Table 1: Parameters of KOSMA observations

	12CO(1-0)		13CO(1-0)	12CO(2-1)	13CO(2-1)	12CO(3-2)
$T_{\rm {rec}}$ (K)	355-400		310-360	370-400	400-470	320-350
$T_{\rm {sys}}$(zenith) (K)	1000-1600		740-820	1000-1800	1200-1800	950-1550
beamsize ($^\prime$)	3.9		3.9	2.2	2.2	1.2
$\eta'$	0.76		0.76	0.67	0.67	0.52 (89/90)
						0.47 (90/91)
						0.60 (91/92)
backend	MRS	HRS	HRS	MRS	MRS	MRS
chan. width (km s-1)	0.43	0.082	0.086	0.21	0.22	0.14
vel. res. (km s-1)	0.93	0.15	0.16	0.45	0.47	0.30
rms noise ( $T_{\rm {R}}^*$) (K)	0.19	0.44	0.13	0.18	0.07	0.19
# positions	555	475	126	540	61	310
raster ($^\prime$)	4	2	2/4	2	2	1

All intensities presented in this paper are on the scale $T_{\rm R}^*=T_{\rm A}^*$/$\eta'$. The sizes of clumps in MBM 32 are several arcminutes, but the whole cloud has an extent of 0 $.\!\!^\circ$5 to 1$^\circ$. Therefore, to compare the intensities in the different transitions we corrected them by using the average value $\eta'$ of the telescope efficiencies derived from Jupiter ( $\eta _{\rm {mb}}$) and from Moon measurements ( $\eta _{\rm fss}$). At 345 GHz the efficiencies used differ for the three observing winters. The Jupiter measurements were in all cases made in good weather, but it is not known whether the efficiencies were constant during each winter or not. The values which we used are listed in Table 1. For the 115 and 110 GHz measurements we applied in addition a correction $\eta$ $_{\rm {R}}$$\eta$ $_{\rm {rss}}=0.91$, which is already corrected for in the calibration at the higher frequencies. After applying these corrections we found a ratio $\int T_{\rm R}^*$(¹²CO(1-0)) HRS/MRS of 1.25 (which we cannot explain), and to be able to use both data sets (and since the ¹³CO data used for LTE column densities were also made with the HRS), we corrected the MRS data with this additional factor.

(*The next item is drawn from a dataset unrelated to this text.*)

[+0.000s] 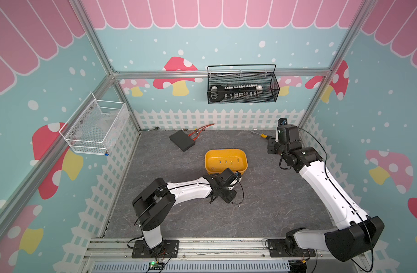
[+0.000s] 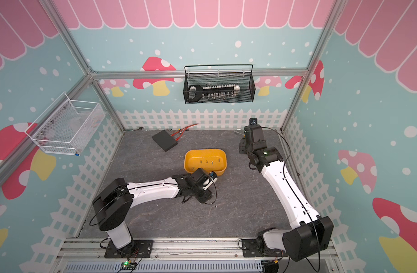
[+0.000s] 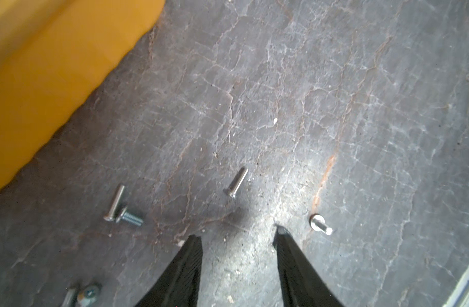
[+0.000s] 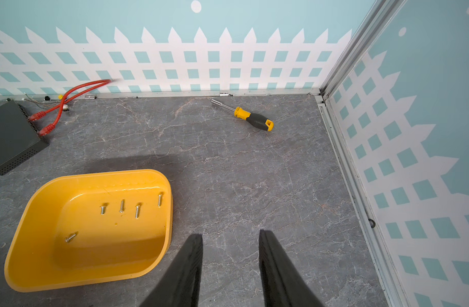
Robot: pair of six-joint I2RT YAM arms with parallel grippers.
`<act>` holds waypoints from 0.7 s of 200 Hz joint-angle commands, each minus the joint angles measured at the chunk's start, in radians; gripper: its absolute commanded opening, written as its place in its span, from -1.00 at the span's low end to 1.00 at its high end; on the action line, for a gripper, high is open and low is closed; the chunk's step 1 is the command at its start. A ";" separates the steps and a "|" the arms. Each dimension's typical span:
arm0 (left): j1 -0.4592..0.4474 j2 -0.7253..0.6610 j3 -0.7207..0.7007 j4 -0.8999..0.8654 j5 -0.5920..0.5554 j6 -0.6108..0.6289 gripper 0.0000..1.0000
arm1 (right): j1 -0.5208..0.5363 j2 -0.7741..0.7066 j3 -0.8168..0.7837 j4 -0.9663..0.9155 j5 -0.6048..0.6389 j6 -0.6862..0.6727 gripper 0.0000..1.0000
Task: Put the screws on the desktop into the storage box
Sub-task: Pick up the screw from the center of the board.
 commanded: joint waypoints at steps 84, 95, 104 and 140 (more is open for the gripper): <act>-0.015 0.109 0.112 -0.030 -0.040 0.089 -0.12 | -0.016 -0.026 -0.019 0.031 -0.025 -0.007 -0.18; -0.020 0.119 0.119 -0.030 -0.042 0.091 -0.14 | -0.017 -0.026 -0.020 0.031 -0.025 -0.008 -0.18; -0.022 0.126 0.121 -0.032 -0.040 0.090 -0.17 | -0.017 -0.028 -0.022 0.031 -0.025 -0.008 -0.18; -0.033 0.144 0.121 -0.031 -0.034 0.085 -0.24 | -0.023 -0.039 -0.039 0.044 -0.025 -0.007 -0.17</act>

2.2 Effelsberg HI observations

We have used the Effelsberg 100-m telescope to obtain a fully-sampled 21 cm H I map of MBM 32. The beam size at 1420 MHz is 9 $.\mkern-4mu^\prime$2 and we observed the cloud at the same 4$^\prime$ grid as in the ¹²CO(1-0) MRS map. The observations were made in frequency switching mode. The velocity resolution of 0.32 km s^-1 was obtained with a 1024 channel autocorrelator. The rms noise in the spectra is 0.25 - 0.40 K, with the lower value for positions which could be observed twice. The spectra were corrected for stray radiation (Kalberla et al. [1982]) and calibrated using the standard position S7 (Williams [1973]).